Exercise goal —
Every line of the material is to be given again exactly.
[[ Exercise materials open ]]
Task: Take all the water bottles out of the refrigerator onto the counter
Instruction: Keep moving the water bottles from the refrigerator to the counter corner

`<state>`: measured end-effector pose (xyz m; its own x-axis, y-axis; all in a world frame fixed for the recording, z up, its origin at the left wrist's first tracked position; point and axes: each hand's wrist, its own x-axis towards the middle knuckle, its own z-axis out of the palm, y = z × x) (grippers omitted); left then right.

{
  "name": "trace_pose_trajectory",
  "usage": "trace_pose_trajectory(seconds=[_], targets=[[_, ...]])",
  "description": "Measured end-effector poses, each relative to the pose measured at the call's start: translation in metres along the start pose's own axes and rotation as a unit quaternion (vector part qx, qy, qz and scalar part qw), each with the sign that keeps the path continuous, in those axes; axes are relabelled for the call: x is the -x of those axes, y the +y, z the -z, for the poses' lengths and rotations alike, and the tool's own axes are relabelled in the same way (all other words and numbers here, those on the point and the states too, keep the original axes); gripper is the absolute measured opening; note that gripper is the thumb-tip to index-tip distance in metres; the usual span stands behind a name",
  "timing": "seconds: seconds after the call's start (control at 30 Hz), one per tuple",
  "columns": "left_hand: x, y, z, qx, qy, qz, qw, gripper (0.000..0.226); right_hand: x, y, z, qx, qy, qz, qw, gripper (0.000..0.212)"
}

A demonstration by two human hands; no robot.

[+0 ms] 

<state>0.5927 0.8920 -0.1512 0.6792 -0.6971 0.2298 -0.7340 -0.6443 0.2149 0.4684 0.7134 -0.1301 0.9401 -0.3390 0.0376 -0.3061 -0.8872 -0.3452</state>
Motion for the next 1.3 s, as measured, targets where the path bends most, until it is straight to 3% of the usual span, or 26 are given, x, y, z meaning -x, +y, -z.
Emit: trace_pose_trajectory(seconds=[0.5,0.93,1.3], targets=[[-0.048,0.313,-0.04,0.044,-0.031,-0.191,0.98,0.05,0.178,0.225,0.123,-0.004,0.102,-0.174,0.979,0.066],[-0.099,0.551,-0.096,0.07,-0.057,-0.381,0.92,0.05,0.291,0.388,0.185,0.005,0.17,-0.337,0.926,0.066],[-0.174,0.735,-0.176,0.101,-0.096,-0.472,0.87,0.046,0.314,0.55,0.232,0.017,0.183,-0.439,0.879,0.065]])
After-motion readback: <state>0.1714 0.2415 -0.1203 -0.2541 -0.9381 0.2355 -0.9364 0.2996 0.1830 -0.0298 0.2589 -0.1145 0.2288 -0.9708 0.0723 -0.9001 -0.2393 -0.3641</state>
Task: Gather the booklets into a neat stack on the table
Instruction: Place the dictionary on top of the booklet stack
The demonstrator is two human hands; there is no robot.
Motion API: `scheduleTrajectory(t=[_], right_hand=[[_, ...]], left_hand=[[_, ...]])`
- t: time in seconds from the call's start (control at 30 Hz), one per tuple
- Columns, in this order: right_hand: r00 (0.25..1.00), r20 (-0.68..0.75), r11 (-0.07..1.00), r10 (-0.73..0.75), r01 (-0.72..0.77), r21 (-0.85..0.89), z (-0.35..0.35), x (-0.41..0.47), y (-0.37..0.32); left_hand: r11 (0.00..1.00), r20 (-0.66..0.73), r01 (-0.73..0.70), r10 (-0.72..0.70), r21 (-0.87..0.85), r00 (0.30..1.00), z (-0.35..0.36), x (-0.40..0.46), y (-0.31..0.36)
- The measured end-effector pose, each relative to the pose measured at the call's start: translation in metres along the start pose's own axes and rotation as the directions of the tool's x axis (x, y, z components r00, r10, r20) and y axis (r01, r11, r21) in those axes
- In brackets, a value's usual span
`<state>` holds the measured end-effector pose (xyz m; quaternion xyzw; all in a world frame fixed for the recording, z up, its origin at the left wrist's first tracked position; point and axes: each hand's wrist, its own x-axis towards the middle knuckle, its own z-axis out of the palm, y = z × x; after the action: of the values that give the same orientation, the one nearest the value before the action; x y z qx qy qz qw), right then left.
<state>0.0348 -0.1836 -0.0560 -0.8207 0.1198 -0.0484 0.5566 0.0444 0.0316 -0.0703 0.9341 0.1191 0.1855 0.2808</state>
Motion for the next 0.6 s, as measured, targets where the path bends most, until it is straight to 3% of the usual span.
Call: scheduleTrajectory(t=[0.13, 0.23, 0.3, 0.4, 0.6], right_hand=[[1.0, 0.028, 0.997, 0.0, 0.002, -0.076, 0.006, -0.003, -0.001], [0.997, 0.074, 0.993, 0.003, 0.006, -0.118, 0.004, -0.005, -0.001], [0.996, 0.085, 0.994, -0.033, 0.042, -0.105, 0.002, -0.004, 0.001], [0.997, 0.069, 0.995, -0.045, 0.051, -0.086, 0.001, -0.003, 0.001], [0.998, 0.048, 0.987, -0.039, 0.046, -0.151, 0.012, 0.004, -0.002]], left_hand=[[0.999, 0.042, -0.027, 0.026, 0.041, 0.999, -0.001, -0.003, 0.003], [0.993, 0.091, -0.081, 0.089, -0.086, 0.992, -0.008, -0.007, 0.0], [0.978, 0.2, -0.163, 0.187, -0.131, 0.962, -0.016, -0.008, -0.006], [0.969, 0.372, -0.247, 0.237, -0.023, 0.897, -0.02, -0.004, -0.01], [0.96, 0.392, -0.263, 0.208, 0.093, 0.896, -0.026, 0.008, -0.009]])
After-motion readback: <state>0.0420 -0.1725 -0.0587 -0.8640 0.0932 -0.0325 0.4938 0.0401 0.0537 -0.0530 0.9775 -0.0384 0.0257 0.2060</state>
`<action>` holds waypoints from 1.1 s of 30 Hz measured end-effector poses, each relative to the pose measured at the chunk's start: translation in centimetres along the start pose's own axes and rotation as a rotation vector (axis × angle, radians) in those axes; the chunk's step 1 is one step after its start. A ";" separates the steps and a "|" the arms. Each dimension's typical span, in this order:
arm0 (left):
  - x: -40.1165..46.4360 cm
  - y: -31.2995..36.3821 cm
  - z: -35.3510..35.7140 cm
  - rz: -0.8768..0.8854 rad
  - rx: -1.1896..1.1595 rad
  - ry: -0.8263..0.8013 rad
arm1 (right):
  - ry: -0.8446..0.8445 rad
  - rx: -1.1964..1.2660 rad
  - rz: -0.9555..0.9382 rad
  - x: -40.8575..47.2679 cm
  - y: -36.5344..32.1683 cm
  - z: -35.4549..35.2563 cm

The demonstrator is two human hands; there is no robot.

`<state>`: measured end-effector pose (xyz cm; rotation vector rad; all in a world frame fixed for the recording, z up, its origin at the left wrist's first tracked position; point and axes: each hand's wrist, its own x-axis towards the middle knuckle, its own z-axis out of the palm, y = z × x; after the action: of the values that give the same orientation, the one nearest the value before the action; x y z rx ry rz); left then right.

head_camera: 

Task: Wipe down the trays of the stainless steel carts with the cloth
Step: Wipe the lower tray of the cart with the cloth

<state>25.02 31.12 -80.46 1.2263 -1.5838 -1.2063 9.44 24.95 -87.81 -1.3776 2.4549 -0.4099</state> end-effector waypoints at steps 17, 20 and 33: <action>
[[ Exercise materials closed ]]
Response box —
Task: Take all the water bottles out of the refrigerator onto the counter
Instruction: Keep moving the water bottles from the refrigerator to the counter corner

`<state>`: measured end-effector pose (xyz m; its own x-axis, y-axis; all in a world frame fixed for the recording, z up, its origin at the left wrist's first tracked position; point and axes: each hand's wrist, its own x-axis towards the middle knuckle, its own z-axis out of the palm, y = z × x) (grippers omitted); left then right.

{
  "name": "trace_pose_trajectory",
  "usage": "trace_pose_trajectory(seconds=[_], targets=[[_, ...]])",
  "description": "Measured end-effector poses, each relative to the pose measured at the call's start: translation in metres along the start pose's own axes and rotation as a unit quaternion (vector part qx, qy, qz and scalar part qw), each with the sign that keeps the path continuous, in those axes; axes are relabelled for the call: x is the -x of those axes, y the +y, z the -z, for the poses' lengths and rotations alike, and the tool's own axes are relabelled in the same way (all other words and numbers here, those on the point and the states too, keep the original axes); gripper is the absolute measured opening; note that gripper is the thumb-tip to index-tip distance in metres; the usual span stands behind a name",
  "timing": "seconds: seconds after the call's start (control at 30 Hz), one per tuple",
  "columns": "left_hand: x, y, z, qx, qy, qz, qw, gripper (0.000..0.226); right_hand: x, y, z, qx, qy, qz, qw, gripper (0.000..0.212)"
}

A demonstration by two human hands; no robot.

[+0 ms] 

<state>0.5927 0.8920 -0.1512 0.6792 -0.6971 0.2298 -0.7340 -0.6443 0.2149 0.4684 0.7134 -0.1301 0.9401 -0.3390 0.0376 -0.3061 -0.8872 -0.3452</state>
Motion for the next 1.3 s, as measured, targets where the path bends most, until it is straight to 3% of the usual span, or 26 are given, x, y, z meaning -x, +y, -z.
Emit: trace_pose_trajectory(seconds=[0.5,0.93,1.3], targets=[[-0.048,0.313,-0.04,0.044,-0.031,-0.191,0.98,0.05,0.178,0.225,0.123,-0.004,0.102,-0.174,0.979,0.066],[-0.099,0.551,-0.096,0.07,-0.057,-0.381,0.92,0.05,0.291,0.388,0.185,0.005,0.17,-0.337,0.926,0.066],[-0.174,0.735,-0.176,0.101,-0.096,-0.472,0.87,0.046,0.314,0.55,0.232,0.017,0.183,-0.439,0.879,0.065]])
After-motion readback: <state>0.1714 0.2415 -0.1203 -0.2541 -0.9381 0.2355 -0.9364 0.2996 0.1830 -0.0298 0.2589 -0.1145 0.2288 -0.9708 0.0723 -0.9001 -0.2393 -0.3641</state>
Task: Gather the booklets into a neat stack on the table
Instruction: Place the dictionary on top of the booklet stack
The demonstrator is two human hands; there is no robot.
Motion API: `scheduleTrajectory(t=[_], right_hand=[[_, ...]], left_hand=[[_, ...]])`
- t: time in seconds from the call's start (control at 30 Hz), one per tuple
- Columns, in this order: right_hand: r00 (0.25..1.00), r20 (-0.68..0.75), r11 (-0.07..1.00), r10 (-0.73..0.75), r01 (-0.72..0.77), r21 (-0.85..0.89), z (-0.35..0.35), x (-0.41..0.47), y (-0.37..0.32); left_hand: r11 (0.00..1.00), r20 (-0.66..0.73), r01 (-0.73..0.70), r10 (-0.72..0.70), r21 (-0.87..0.85), r00 (0.30..1.00), z (-0.35..0.36), x (-0.40..0.46), y (-0.31..0.36)
- The measured end-effector pose, each relative to the pose measured at the call's start: translation in metres along the start pose's own axes and rotation as the directions of the tool's x axis (x, y, z components r00, r10, r20) and y axis (r01, r11, r21) in those axes
- In brackets, a value's usual span
`<state>` holds the measured end-effector pose (xyz m; quaternion xyzw; all in a world frame fixed for the recording, z up, its origin at the left wrist's first tracked position; point and axes: each hand's wrist, its own x-axis towards the middle knuckle, its own z-axis out of the palm, y = z × x; after the action: of the values that give the same orientation, the one nearest the value before the action; x y z qx qy qz qw), right then left.
<state>0.0348 -0.1836 -0.0560 -0.8207 0.1198 -0.0484 0.5566 0.0444 0.0316 -0.0703 0.9341 0.1191 0.1855 0.2808</state>
Motion for the next 0.6 s, as measured, targets where the path bends most, until it is straight to 3% of the usual span.
Call: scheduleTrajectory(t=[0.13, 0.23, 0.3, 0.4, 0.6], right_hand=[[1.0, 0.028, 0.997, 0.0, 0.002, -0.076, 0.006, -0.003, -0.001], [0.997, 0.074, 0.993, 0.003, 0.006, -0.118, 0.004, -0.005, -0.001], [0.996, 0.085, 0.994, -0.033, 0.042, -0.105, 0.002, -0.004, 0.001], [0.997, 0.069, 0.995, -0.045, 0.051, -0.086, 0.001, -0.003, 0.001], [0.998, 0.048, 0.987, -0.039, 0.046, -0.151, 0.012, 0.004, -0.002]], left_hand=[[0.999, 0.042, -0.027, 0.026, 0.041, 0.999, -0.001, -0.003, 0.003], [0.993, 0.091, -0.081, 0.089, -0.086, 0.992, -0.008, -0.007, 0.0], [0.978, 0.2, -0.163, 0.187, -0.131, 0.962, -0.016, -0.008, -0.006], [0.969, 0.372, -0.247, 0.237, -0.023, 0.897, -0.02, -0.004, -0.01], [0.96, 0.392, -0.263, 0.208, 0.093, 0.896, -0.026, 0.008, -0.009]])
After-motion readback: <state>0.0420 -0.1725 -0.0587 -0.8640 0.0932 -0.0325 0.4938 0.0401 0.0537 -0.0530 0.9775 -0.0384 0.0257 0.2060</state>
`<action>` holds waypoints from 1.1 s of 30 Hz measured end-effector poses, each relative to the pose measured at the chunk's start: translation in centimetres along the start pose's own axes and rotation as a rotation vector (axis × angle, radians) in those axes; the chunk's step 1 is one step after its start. A ";" separates the steps and a "|" the arms. Each dimension's typical span, in this order:
arm0 (left):
  - x: -40.1165..46.4360 cm
  - y: -31.2995..36.3821 cm
  - z: -35.3510..35.7140 cm
  - rz: -0.8768..0.8854 rad
  - rx: -1.1896..1.1595 rad
  - ry: -0.8263..0.8013 rad
arm1 (right):
  - ry: -0.8446..0.8445 rad
  - rx: -1.1964..1.2660 rad
  - rz: -0.9555..0.9382 rad
  - x: -40.8575..47.2679 cm
  - y: -36.5344..32.1683 cm
  - z: -35.4549..35.2563 cm

The demonstrator is two human hands; there is no robot.

`<state>`: measured end-effector pose (xyz cm; rotation vector rad; all in a world frame fixed for the recording, z up, its origin at the left wrist's first tracked position; point and axes: each hand's wrist, its own x-axis towards the middle knuckle, its own z-axis out of the palm, y = z × x; after the action: of the values that give the same orientation, the one nearest the value before the action; x y z rx ry rz); left then right.

head_camera: 

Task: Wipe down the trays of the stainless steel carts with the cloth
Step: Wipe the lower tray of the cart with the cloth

<state>25.02 31.12 -80.46 1.2263 -1.5838 -1.2063 9.44 24.95 -87.81 -1.3776 2.4549 -0.4099</state> end-effector waypoints at steps 17, 20 and 33: <action>

The exercise is done, with nothing more to add.